Juergens: I think that first of all the Vatican is keeping it low and trying not to take Viganò unnecessarily seriously.
On the other hand, in his third letter, he has again made strong accusations against the pope. He sees the Pope as someone who creates confusion and division – these are strong words, of course. Viganò also calls on priests and bishops to raise their voices against this pope who, in his estimation, is not living up to his task.
One question is also how long one can let this man go on like this. On the other hand, I imagine Pope Francis sees Viganò as a senior Curia member. He is now 77 years old. He has no function anymore. I imagine that his statements are simply judged as the somewhat eccentric statements of a private man.
Interviewer: From very conservative circles, Archbishop Viganò has so far received much approval for these harsh words against Francis. Why is that?
Jurgens: Viganò gets strong support from conservative, ultra-conservative circles. It is precisely these circles that make him public at all. He doesn't really have his own publication channel. His messages come from blogs on the right-wing Catholic scene.
The interest they have in him is very obvious. Viganò's bogeyman is homosexuality in the church. He sees homosexuality as a quasi-characteristic of a liberal attitude on the part of the church as a whole. It is virtually the figurehead of a Catholic Church that, in his view, has taken a wrong turn since the 1960s – too open to the world, too liberal, and therefore too lax in morals. Trying to turn that back again.

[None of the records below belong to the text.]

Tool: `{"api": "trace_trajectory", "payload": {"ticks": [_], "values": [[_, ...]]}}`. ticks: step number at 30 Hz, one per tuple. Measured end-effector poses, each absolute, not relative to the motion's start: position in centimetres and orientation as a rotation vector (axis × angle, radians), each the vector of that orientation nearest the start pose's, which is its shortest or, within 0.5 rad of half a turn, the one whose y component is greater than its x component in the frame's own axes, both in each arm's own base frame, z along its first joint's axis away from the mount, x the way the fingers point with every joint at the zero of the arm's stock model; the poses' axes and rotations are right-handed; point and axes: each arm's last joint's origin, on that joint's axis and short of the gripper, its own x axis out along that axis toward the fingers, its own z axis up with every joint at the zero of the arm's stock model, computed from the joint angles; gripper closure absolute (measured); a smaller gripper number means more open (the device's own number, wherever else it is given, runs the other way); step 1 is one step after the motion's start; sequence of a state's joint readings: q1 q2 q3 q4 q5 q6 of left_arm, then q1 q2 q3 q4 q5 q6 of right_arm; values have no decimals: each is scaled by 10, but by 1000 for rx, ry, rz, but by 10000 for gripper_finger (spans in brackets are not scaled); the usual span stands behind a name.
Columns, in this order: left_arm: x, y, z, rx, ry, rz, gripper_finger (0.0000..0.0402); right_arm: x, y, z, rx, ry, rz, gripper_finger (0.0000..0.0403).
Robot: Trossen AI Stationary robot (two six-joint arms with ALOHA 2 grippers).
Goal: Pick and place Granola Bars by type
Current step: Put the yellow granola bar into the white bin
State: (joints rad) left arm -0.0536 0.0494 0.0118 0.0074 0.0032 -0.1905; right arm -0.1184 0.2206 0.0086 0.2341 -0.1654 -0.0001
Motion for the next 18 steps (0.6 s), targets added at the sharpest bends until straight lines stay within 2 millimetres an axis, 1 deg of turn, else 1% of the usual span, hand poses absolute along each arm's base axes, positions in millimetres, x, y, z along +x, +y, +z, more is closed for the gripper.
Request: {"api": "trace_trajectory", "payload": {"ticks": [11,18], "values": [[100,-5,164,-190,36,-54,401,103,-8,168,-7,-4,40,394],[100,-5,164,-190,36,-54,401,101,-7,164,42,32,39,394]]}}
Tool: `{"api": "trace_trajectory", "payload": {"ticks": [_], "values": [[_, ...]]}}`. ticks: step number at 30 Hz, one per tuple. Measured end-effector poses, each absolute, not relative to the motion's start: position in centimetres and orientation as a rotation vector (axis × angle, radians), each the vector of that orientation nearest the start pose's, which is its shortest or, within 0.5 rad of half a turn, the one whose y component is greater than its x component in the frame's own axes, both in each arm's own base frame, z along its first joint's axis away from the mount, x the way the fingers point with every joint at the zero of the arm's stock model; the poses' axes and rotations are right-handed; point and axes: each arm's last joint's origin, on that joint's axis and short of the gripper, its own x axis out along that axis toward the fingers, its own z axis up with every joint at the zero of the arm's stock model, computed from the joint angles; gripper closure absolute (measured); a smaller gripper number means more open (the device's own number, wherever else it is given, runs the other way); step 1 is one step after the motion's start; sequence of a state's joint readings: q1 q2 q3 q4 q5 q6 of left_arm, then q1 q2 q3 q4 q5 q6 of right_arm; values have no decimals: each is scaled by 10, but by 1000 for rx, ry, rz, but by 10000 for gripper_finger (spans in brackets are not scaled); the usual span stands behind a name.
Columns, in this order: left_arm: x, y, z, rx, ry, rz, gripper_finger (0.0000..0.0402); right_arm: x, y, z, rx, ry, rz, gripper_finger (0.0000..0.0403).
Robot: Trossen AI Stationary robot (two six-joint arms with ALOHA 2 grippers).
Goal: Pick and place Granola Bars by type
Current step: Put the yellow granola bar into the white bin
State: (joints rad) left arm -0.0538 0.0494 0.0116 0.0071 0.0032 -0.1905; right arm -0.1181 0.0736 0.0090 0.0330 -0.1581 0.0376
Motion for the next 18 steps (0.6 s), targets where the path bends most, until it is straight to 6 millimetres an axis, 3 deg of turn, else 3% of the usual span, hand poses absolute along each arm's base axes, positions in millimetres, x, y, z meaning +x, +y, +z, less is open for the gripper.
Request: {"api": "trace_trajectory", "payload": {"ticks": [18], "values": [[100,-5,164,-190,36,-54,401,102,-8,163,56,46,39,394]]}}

In this way he is exactly on the line of those who see the cause of the problem in the opening of the Catholic Church to the modern world. Not like Francis, who analyzed as a cause that there are unhealthy power structures within the Church. Viganò also addresses this quite clearly, saying, "To attribute the cause of the abuse to a clericalism is pure sophistry". So kind of an overwrought thought construct. He rejects this outright.
So it is clear: the split, the division that runs between Viganò's party and the Pope's party, is that between those who are bent on a stricter morality and those who are trying to advance a church reform that focuses on openness to the world and on a morality with a sense of proportion.
Interviewer: Now a priest and bishop actually owes obedience to the pope. Do you think it is possible that the Vatican will reprimand or punish Archbishop Viganò in any way??
Juergens: It's a question of whether the Vatican wants to take that 'nerve'. Vigano has no more office. Viganò has been retired for years and ultimately speaks as a private citizen. There I can imagine that one shows oneself very patient and that one also makes clear by the example of Viganò, which variety of opinions one wants to permit within the church.
The interview was conducted by Uta Vorbrodt.